Uno de los pilares fundamentales del Estado de Derecho es la división del poder ejecutivo, legislativo y judicial.
Esta concepción, que tiene su origen en la Grecia de Aristóteles y Platón y luego en las teorías de Locke y Montesquieu, se justifica en la medida en que para garantizar el adecuado funcionamiento del Estado y la vigencia de los derechos de los administrados es imperativo evitar la concentración del poder en un solo órgano.
Así, mientras el poder legislativo sanciona normas de alcance general y abstractas, como son las leyes y el poder ejecutivo vela por su cumplimiento y ejecución, el judicial aplica la ley trasladándola desde lo general y abstracto al caso concreto.
En Colombia, tras el fallo de tutela de la Sala Civil de la Corte Suprema de Justicia, en donde se toman determinaciones relacionadas con el manejo y actuación de la policía nacional y se ordena la prohibición de las escopetas calibre 12 que utilizan los Escuadrones Móviles Antidisturbios (Esmad), se ha vuelto a plantear el interrogante de hasta qué punto los fallos jurisdiccionales dentro del denominado activismo judicial pueden afectar o intervenir en las decisiones políticas del Estado colombiano.

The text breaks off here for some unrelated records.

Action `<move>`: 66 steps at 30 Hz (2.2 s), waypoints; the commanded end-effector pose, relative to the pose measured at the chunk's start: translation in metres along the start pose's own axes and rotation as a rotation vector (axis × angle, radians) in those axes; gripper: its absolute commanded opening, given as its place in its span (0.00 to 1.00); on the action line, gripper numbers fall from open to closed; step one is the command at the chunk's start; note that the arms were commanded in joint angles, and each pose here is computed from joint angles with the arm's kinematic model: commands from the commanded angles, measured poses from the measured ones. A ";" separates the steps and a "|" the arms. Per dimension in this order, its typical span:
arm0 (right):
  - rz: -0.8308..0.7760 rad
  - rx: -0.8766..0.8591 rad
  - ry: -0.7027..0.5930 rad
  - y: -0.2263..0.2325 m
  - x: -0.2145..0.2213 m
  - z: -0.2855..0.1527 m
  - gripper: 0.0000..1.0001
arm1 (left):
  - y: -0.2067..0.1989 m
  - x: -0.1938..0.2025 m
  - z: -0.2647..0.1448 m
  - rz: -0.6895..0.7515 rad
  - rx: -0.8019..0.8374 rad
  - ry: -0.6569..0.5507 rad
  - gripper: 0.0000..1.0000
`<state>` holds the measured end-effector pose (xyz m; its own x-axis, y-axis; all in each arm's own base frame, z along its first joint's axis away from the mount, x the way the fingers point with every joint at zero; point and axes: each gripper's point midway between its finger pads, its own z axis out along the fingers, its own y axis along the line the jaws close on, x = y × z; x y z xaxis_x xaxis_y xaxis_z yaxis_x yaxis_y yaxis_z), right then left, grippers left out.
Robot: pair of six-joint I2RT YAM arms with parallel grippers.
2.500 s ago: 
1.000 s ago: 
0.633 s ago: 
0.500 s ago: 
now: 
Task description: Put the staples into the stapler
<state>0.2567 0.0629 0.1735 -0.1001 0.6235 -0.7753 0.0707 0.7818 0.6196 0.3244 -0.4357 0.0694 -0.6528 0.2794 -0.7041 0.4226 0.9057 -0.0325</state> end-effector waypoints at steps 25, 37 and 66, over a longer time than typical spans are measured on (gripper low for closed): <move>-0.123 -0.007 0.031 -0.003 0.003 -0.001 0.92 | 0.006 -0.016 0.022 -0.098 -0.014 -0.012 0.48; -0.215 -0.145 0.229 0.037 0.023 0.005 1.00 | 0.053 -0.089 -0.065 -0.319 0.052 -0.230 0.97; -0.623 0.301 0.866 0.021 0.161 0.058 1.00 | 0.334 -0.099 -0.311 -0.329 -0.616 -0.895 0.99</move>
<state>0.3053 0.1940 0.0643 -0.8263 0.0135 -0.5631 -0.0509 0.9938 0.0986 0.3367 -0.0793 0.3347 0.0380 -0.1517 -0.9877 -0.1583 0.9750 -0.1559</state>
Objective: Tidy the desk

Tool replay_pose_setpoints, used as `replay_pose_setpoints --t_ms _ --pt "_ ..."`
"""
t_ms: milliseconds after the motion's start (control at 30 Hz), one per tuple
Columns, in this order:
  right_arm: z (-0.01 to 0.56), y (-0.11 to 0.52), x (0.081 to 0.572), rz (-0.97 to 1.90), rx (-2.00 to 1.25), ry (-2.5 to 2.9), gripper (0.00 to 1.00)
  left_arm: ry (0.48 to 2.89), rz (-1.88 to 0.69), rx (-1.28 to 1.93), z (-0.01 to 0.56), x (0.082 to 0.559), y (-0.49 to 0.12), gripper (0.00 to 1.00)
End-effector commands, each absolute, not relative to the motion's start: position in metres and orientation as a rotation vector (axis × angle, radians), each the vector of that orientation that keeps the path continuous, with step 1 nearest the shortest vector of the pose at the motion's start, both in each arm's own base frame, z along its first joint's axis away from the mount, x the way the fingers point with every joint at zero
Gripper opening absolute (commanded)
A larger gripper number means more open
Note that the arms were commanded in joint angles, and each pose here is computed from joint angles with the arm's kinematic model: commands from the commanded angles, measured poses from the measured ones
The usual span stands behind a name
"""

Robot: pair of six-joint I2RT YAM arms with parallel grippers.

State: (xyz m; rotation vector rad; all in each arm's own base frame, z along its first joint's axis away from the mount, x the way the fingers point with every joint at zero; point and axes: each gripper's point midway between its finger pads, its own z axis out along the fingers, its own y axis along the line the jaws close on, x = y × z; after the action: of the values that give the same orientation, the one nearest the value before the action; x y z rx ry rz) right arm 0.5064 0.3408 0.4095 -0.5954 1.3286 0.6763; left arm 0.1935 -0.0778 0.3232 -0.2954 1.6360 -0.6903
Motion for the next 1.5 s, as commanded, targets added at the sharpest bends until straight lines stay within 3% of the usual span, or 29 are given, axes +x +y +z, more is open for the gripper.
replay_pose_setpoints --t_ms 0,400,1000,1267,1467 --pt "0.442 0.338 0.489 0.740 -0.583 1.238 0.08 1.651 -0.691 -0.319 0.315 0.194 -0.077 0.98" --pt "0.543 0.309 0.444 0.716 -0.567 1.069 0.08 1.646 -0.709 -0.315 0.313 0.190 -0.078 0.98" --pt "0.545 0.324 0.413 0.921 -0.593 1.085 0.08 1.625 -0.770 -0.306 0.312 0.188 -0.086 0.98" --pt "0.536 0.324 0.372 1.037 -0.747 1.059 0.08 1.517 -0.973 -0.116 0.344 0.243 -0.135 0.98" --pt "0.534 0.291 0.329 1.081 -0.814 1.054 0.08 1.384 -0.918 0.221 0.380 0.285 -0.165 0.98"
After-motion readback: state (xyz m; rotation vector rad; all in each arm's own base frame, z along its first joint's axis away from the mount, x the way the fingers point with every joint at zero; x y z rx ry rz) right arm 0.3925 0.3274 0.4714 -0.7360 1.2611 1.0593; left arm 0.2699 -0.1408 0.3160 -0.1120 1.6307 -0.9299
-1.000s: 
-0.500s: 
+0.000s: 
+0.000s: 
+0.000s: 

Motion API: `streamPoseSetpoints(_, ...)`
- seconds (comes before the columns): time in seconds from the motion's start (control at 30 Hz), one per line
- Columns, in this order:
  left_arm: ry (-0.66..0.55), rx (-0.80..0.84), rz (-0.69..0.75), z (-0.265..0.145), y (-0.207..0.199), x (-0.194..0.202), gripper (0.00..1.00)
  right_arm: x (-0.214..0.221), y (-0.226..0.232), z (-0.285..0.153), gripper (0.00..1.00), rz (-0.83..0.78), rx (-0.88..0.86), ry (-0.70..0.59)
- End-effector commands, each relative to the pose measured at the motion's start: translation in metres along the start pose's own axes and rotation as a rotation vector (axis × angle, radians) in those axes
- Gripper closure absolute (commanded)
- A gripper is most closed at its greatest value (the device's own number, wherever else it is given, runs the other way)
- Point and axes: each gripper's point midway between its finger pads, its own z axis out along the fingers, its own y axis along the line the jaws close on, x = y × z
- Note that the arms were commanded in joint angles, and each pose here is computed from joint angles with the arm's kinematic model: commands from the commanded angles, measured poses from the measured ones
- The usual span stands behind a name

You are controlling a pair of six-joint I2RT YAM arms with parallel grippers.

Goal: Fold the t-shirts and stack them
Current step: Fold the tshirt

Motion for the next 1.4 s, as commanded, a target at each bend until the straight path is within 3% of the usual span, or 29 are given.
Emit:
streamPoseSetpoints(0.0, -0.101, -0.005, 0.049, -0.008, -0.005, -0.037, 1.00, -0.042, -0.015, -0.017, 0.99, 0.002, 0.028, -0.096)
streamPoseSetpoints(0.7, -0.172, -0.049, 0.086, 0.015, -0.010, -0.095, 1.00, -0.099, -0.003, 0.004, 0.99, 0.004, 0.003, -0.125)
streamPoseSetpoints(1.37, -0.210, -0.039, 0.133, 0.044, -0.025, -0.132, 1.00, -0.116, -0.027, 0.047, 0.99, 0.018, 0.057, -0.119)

Sobre el particular cabe recordar que de esa misma pregunta han sido objeto, desde tiempo atrás, varias decisiones judiciales, como, por ejemplo, las proferidas por la Corte Constitucional, respecto a la legalización del aborto en tres situaciones específicas, el matrimonio de homosexuales o la prohibición de la fumigación de cultivos ilícitos con glifosato, entre otras.
En ese sentido, se puede observar con facilidad que el activismo judicial se traduce con frecuencia en la declaración de inconstitucionalidad de leyes y actos de autoridad, o en la interrupción o modificación de criterios de interpretación establecidos y confirmados para las leyes, según sea la visión política e ideológica que tengan para ello los funcionarios encargados de administrar justicia.
Y con esta lógica, nos dice la columnista política Claudia Dangond Gibsone, es común que las decisiones de los jueces no se limiten a interpretar la ley, sino que con ellas se crean reglas vinculantes con efectos erga omnes, arrebatando así la función al órgano legislativo y también del Ejecutivo en cuanto crea condiciones y exigencias no contempladas en las normas.
De allí que en este país ya no sea raro mirar como a través de sentencias judiciales de tutela y de acciones populares matizadas con algún sesgo ideológico, que provienen tanto de las denominadas Altas Cortes como también de juzgados de menor rango, se suelen dar órdenes a otras instancias de la administración pública sobre la creación de políticas públicas en diversos sectores sociales, la construcción o no de obras de infraestructura, la modificación del régimen pensional, el acceso a la salud, etc., etc., so pretexto de que se defienden y garantizan derechos fundamentales y su conexidad, cuando en realidad eso no es así
Prácticamente, de no controlarse el activismo judicial, este cada vez se convierte a pasos agigantados en un atentado contra la separación de poderes o el Estado democrático, lo cual constituye un peligro real, un auténtico veneno para el futuro de Colombia porque, en palabras el analista Mauricio Botero Caicedo, no hay nada más alejado de la verdadera democracia que un puñado de togados, no elegidos por los ciudadanos, decidan a su conveniencia partidista sobre la constitucionalidad de una ley o la extensión de derechos que benefician a unos cuantos pero que afectan a millones.